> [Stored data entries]
________________

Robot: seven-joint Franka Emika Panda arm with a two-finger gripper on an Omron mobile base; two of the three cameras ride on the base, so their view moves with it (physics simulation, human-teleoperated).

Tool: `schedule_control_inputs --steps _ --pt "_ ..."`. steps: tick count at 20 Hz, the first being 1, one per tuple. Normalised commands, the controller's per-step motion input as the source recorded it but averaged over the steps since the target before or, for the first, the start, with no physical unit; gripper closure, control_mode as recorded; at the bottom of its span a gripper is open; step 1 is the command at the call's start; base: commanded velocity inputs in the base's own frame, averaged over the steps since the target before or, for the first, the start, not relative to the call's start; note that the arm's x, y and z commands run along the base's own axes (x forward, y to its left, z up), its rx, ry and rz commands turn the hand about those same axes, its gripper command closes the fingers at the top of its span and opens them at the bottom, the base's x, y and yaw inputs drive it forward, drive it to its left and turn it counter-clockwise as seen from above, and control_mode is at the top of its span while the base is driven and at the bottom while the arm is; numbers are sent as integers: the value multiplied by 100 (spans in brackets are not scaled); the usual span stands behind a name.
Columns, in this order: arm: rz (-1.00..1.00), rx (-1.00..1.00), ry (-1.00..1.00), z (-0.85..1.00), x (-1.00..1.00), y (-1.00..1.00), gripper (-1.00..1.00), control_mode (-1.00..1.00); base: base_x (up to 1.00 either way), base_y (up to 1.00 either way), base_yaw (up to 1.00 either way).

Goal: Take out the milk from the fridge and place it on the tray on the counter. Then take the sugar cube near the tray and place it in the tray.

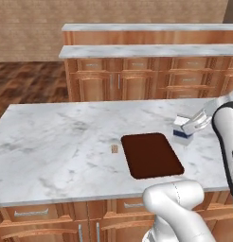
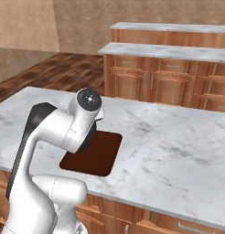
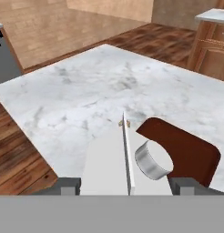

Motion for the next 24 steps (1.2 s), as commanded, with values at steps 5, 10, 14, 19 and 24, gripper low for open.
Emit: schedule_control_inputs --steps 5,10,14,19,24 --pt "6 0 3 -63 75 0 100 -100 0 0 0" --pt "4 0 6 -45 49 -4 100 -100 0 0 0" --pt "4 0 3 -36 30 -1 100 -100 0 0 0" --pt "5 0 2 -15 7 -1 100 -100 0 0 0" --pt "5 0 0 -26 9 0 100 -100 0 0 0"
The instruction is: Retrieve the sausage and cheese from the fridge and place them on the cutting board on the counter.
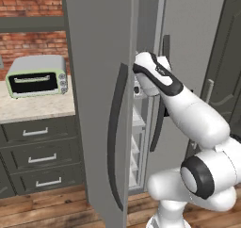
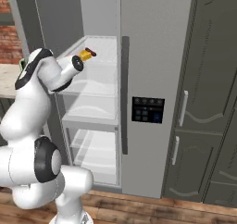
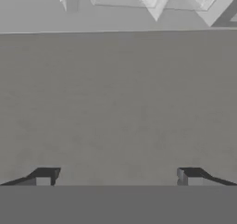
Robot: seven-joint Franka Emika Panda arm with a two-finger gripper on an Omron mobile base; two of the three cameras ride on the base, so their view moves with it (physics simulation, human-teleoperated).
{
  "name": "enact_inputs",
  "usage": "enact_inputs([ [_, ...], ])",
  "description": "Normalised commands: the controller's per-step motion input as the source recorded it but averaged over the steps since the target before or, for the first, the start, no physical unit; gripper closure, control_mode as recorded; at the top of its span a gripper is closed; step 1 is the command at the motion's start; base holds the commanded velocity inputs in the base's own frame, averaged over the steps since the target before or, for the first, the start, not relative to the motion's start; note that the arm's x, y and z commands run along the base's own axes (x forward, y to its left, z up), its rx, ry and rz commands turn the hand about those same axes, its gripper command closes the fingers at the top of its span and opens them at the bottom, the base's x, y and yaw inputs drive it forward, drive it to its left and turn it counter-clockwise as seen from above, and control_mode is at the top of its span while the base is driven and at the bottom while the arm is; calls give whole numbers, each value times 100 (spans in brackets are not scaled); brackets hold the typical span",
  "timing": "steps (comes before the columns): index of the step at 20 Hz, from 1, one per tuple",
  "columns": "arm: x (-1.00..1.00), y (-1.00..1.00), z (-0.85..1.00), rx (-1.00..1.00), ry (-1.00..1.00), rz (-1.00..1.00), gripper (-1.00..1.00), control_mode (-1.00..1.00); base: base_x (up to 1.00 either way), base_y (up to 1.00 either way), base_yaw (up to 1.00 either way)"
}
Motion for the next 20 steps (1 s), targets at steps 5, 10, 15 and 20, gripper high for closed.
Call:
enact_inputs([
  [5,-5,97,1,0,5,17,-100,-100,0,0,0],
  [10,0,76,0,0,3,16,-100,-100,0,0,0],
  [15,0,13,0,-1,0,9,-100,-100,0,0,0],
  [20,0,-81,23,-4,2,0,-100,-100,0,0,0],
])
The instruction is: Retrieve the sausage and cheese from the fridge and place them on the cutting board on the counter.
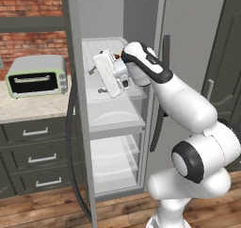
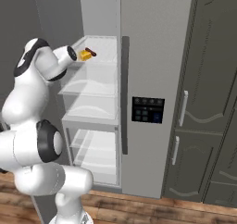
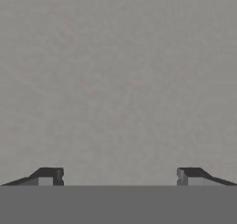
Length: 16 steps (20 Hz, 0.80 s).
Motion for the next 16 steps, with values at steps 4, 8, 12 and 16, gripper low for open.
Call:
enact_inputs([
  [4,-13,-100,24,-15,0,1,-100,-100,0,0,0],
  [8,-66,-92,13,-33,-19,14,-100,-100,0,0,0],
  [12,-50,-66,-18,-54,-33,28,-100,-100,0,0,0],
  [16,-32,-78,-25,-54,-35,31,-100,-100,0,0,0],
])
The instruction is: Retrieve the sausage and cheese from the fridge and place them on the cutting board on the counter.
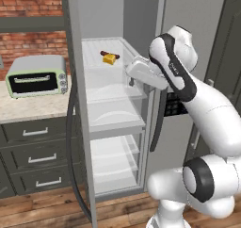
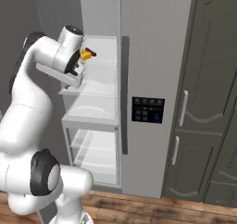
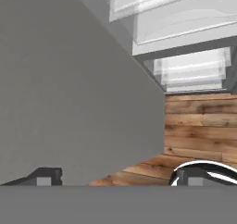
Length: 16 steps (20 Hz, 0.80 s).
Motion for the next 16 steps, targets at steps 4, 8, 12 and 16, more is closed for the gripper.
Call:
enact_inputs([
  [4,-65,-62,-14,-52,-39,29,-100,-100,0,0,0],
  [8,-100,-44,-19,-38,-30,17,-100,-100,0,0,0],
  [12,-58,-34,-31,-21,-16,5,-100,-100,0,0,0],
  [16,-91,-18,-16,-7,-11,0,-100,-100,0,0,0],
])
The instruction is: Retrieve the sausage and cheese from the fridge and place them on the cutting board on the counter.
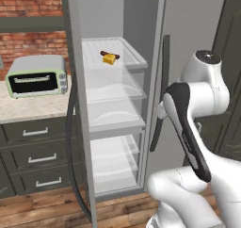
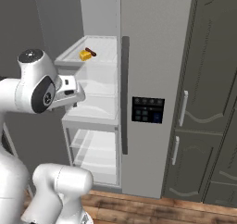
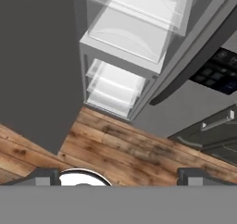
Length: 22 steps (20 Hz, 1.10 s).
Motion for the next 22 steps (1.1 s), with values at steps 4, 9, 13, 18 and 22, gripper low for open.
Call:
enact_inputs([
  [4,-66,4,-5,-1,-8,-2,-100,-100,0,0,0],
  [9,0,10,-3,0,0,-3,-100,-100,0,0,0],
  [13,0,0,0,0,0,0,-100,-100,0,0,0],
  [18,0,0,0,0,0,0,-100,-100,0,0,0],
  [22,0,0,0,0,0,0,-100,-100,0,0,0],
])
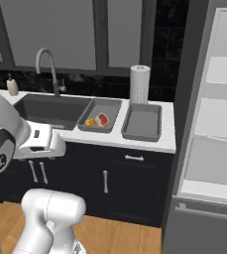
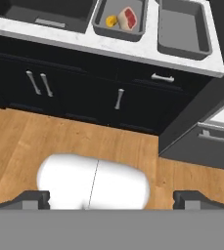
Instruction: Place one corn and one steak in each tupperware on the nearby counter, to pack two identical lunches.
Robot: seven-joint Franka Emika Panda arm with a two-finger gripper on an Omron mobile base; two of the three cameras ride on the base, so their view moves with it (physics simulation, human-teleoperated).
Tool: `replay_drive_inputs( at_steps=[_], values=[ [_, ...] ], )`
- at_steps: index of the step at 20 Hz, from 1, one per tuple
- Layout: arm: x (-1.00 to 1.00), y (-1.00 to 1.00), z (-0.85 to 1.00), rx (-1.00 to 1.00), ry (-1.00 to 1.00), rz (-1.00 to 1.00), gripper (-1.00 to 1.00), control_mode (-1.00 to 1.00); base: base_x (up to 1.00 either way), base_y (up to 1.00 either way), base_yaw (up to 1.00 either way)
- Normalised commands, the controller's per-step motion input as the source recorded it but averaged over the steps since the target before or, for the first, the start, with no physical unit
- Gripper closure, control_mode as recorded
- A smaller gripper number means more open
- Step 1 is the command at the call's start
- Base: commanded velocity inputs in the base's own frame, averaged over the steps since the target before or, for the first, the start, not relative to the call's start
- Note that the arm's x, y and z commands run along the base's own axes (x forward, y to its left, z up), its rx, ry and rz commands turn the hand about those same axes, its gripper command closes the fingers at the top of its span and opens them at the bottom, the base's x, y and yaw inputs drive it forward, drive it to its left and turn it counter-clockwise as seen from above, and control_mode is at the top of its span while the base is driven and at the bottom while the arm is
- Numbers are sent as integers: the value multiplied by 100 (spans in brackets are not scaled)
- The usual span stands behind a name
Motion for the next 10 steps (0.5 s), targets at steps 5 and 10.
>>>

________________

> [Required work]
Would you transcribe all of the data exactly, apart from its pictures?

> [Finished exercise]
Robot: seven-joint Franka Emika Panda arm with a two-finger gripper on an Omron mobile base; two of the three cameras ride on the base, so their view moves with it (physics simulation, human-teleoperated).

Tool: `schedule_control_inputs --steps _ --pt "_ ..."`. steps: tick count at 20 Hz, the first being 1, one per tuple. Normalised commands, the controller's per-step motion input as the source recorded it but averaged over the steps since the target before or, for the first, the start, with no physical unit; gripper closure, control_mode as recorded; at the bottom of its span a gripper is open; step 1 is the command at the call's start; base: commanded velocity inputs in the base's own frame, averaged over the steps since the target before or, for the first, the start, not relative to the call's start; note that the arm's x, y and z commands run along the base's own axes (x forward, y to its left, z up), its rx, ry and rz commands turn the hand about those same axes, its gripper command closes the fingers at the top of its span and opens them at the bottom, the base's x, y and yaw inputs drive it forward, drive it to its left and turn it counter-clockwise as seen from above, and control_mode is at the top of its span while the base is driven and at the bottom while the arm is; numbers are sent as integers: the value multiplied by 100 (spans in brackets are not scaled); the usual span stands behind a name.
Columns, in this order: arm: rz (-1.00..1.00), rx (-1.00..1.00), ry (-1.00..1.00), z (-0.85..1.00), x (-1.00..1.00), y (-1.00..1.00), gripper (-1.00..1.00), control_mode (-1.00..1.00); base: base_x (up to 1.00 either way), base_y (up to 1.00 either way), base_yaw (up to 1.00 either way).

Goal: Take out the milk from the fridge and place it on the tray on the counter. Then take the sugar cube near the tray and place it in the tray.


Motion for the next 24 steps (1.2 s), as commanded, with values at steps 5, 10, 14, 19 and 24, gripper low for open.
Emit: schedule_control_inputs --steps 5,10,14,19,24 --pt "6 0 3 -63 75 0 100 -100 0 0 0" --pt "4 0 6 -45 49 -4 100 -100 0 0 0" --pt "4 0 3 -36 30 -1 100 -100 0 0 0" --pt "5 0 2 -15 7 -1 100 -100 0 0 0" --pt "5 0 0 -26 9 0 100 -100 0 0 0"
The instruction is: Retrieve the sausage and cheese from the fridge and place them on the cutting board on the counter.
Robot: seven-joint Franka Emika Panda arm with a two-finger gripper on an Omron mobile base; two of the three cameras ride on the base, so their view moves with it (physics simulation, human-teleoperated).
{
  "name": "enact_inputs",
  "usage": "enact_inputs([ [_, ...], ])",
  "description": "Normalised commands: the controller's per-step motion input as the source recorded it but averaged over the steps since the target before or, for the first, the start, no physical unit; gripper closure, control_mode as recorded; at the top of its span a gripper is closed; step 1 is the command at the motion's start; base holds the commanded velocity inputs in the base's own frame, averaged over the steps since the target before or, for the first, the start, not relative to the motion's start; note that the arm's x, y and z commands run along the base's own axes (x forward, y to its left, z up), its rx, ry and rz commands turn the hand about those same axes, its gripper command closes the fingers at the top of its span and opens them at the bottom, the base's x, y and yaw inputs drive it forward, drive it to its left and turn it counter-clockwise as seen from above, and control_mode is at the top of its span while the base is driven and at the bottom while the arm is; calls give whole numbers, each value times 100 (spans in brackets are not scaled); brackets hold the typical span",
  "timing": "steps (comes before the columns): index of the step at 20 Hz, from 1, one per tuple",
  "columns": "arm: x (-1.00..1.00), y (-1.00..1.00), z (-0.85..1.00), rx (-1.00..1.00), ry (-1.00..1.00), rz (-1.00..1.00), gripper (-1.00..1.00), control_mode (-1.00..1.00); base: base_x (up to 1.00 either way), base_y (up to 1.00 either way), base_yaw (up to 1.00 either way)"
}
Motion for the next 20 steps (1 s), targets at steps 5, 10, 15 and 20, gripper high for closed.
Call:
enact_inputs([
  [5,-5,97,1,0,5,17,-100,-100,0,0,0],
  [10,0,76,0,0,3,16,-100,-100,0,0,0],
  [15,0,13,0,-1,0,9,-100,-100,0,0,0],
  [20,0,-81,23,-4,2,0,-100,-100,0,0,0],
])
The instruction is: Retrieve the sausage and cheese from the fridge and place them on the cutting board on the counter.
Length: 16 steps (20 Hz, 0.80 s).
Motion for the next 16 steps, with values at steps 4, 8, 12 and 16, gripper low for open.
Call:
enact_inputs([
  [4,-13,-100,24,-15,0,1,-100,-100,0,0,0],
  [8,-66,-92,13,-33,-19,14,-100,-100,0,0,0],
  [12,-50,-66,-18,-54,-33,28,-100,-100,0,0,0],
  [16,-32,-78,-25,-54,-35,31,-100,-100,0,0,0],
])
The instruction is: Retrieve the sausage and cheese from the fridge and place them on the cutting board on the counter.
Length: 16 steps (20 Hz, 0.80 s).
Motion for the next 16 steps, targets at steps 4, 8, 12 and 16, more is closed for the gripper.
Call:
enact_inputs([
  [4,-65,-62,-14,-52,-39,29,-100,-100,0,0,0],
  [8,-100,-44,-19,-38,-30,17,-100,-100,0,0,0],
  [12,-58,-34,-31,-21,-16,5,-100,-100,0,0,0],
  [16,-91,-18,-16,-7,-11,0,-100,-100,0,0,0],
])
The instruction is: Retrieve the sausage and cheese from the fridge and place them on the cutting board on the counter.
Length: 22 steps (20 Hz, 1.10 s).
Motion for the next 22 steps (1.1 s), with values at steps 4, 9, 13, 18 and 22, gripper low for open.
Call:
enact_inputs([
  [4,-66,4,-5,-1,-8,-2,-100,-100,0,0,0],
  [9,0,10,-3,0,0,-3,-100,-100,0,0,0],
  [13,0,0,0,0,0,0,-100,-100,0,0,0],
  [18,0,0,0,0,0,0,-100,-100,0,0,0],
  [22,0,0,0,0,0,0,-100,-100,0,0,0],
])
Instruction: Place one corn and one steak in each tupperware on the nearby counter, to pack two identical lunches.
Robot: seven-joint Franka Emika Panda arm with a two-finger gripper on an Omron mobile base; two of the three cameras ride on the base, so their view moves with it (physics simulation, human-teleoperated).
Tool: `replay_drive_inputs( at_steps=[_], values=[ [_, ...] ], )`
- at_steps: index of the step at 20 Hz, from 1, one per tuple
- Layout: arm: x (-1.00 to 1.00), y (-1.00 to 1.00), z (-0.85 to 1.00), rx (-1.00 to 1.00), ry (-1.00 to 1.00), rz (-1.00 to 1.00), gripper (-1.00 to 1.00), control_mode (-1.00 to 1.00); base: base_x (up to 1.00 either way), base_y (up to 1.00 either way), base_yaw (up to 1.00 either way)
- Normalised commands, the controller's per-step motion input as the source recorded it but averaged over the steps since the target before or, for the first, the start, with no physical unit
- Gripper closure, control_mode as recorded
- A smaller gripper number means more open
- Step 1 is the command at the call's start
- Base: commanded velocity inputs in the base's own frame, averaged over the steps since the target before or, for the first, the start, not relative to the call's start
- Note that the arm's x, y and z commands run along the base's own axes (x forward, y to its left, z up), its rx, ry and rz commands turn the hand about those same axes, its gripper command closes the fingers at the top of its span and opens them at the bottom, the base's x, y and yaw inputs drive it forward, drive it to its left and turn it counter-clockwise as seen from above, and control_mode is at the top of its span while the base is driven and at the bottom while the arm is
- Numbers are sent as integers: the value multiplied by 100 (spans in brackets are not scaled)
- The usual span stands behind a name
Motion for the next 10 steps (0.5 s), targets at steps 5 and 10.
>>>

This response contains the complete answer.